Standards FAQ

Q: Do these Standards require that Topic 2, The History of Students’ Own State or Region, be taught at all grades, K-2 and 3-4?

A: No. The local school curriculum and the approach it takes to history for young children will determine when the standards included in Topic 2 are taught, whether partially in grades K-3, exclusively in grade 4, or in some other curriculum arrangement. Once that curriculum decision is made, teachers can enter these standards to determine which ones are appropriate for their students.

Q: Are teachers of grades 3-4 expected to teach all the standards coded K-4 in the shaded boxes?

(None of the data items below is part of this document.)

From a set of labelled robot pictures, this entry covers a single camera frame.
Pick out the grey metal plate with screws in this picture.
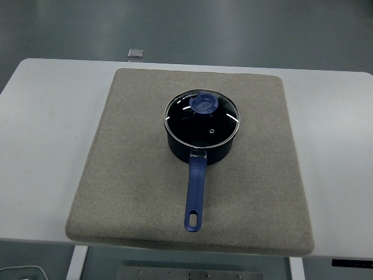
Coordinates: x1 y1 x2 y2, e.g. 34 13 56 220
117 265 265 280

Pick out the dark pot with blue handle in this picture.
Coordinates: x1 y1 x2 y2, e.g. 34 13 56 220
166 128 236 233

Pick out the glass pot lid blue knob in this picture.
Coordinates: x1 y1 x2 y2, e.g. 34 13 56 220
163 89 242 146

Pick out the black bar under table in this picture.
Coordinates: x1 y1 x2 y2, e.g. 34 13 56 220
331 258 373 268

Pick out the beige fabric mat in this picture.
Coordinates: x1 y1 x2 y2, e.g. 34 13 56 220
64 67 316 255

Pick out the white rounded floor object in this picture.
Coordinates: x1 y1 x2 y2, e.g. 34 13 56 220
0 264 49 280

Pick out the white table leg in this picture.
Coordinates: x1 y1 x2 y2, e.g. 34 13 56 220
289 257 306 280
66 246 90 280

A: No. These standards assume that teachers at all grades of early schooling, K-4, will include history in their programs. In that case, standards coded as appropriate for grades K-4 will probably have been studied to some degree during grades K-2, and emphasis can be turned in grades 3 and 4 to those standards that are coded 3-4 and that are better reserved for these later years. Again, these are matters of well-designed, articulated curriculum planning within the jurisdiction of local schools.

Q: Does the thinking skill incorporated in a particular standard limit teachers to that one skill?

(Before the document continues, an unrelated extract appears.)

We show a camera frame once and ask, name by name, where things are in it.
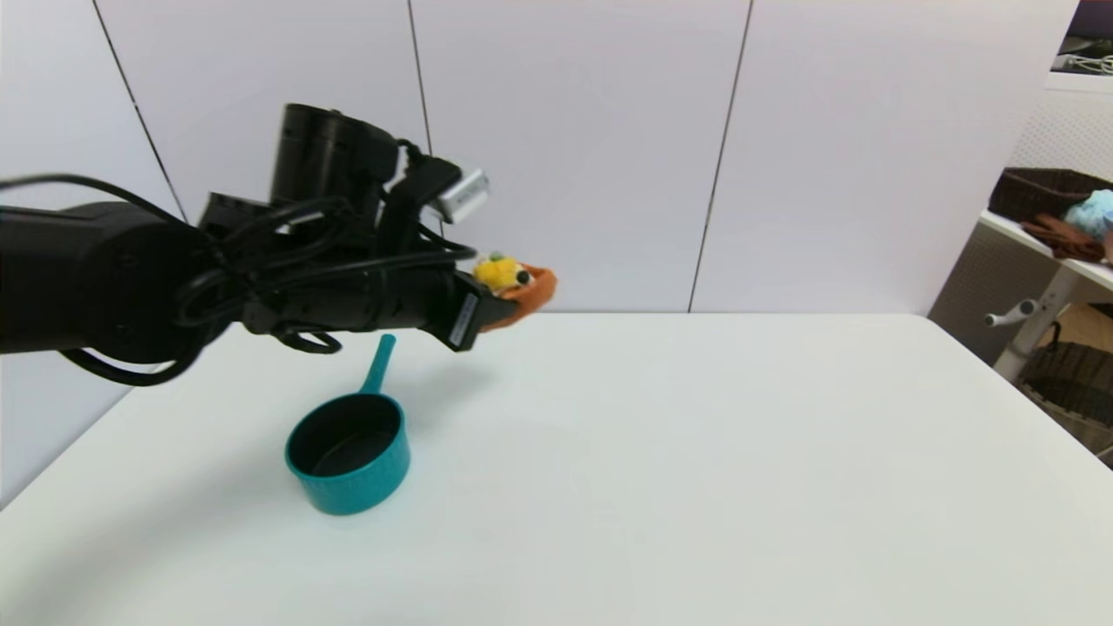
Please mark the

A: No. Decidedly not. Each elaborated standard highlights one important thinking skill. However, it is understood that good teaching will incorporate several, or even many, thinking skills to develop these understandings. In fact, as students mature, they will draw on a widening range of skills.

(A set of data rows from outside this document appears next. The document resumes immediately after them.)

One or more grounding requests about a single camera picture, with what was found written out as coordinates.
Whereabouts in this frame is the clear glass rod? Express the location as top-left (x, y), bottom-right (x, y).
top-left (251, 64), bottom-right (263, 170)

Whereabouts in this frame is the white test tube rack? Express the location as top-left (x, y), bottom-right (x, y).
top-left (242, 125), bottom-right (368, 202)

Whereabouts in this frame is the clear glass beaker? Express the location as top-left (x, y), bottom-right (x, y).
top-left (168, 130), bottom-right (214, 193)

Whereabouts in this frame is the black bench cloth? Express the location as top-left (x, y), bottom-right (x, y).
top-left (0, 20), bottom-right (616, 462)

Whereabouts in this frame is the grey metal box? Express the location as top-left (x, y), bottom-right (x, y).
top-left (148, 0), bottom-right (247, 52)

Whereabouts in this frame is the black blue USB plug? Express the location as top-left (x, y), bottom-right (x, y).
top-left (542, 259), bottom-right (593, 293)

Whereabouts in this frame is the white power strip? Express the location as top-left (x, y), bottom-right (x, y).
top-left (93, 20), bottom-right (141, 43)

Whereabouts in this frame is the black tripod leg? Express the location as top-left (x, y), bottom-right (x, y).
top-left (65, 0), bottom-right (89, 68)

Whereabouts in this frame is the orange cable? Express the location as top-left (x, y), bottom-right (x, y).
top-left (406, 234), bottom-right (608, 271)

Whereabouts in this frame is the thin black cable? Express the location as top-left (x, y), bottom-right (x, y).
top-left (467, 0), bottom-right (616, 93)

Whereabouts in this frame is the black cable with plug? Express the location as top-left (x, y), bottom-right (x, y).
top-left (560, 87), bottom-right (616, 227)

Q: Does the particular thinking skill identified in the standard limit the instructional approaches teachers might use to develop these outcomes with students?

A: No. To take one example, the first bulleted component of Standard 3B, “Gathering data in order to analyze geographic, economic, and religious reasons that brought the first explorers and settlers to their state or region,” can be developed through a variety of teaching approaches. Illustrated in the Examples of Student Achievement of Standard 3B presented on pages 10 and 11, these approaches include reading biographies and historical fiction, visiting historic sites and living history museums, and studying historical maps, journals, and other primary sources in order to gather data; engaging in such activities as creating group stories and historical narratives of their own; and creating maps, dramatizations, and “shoebox pictures strips” to depict and explain the reasons people came and the experiences they encountered.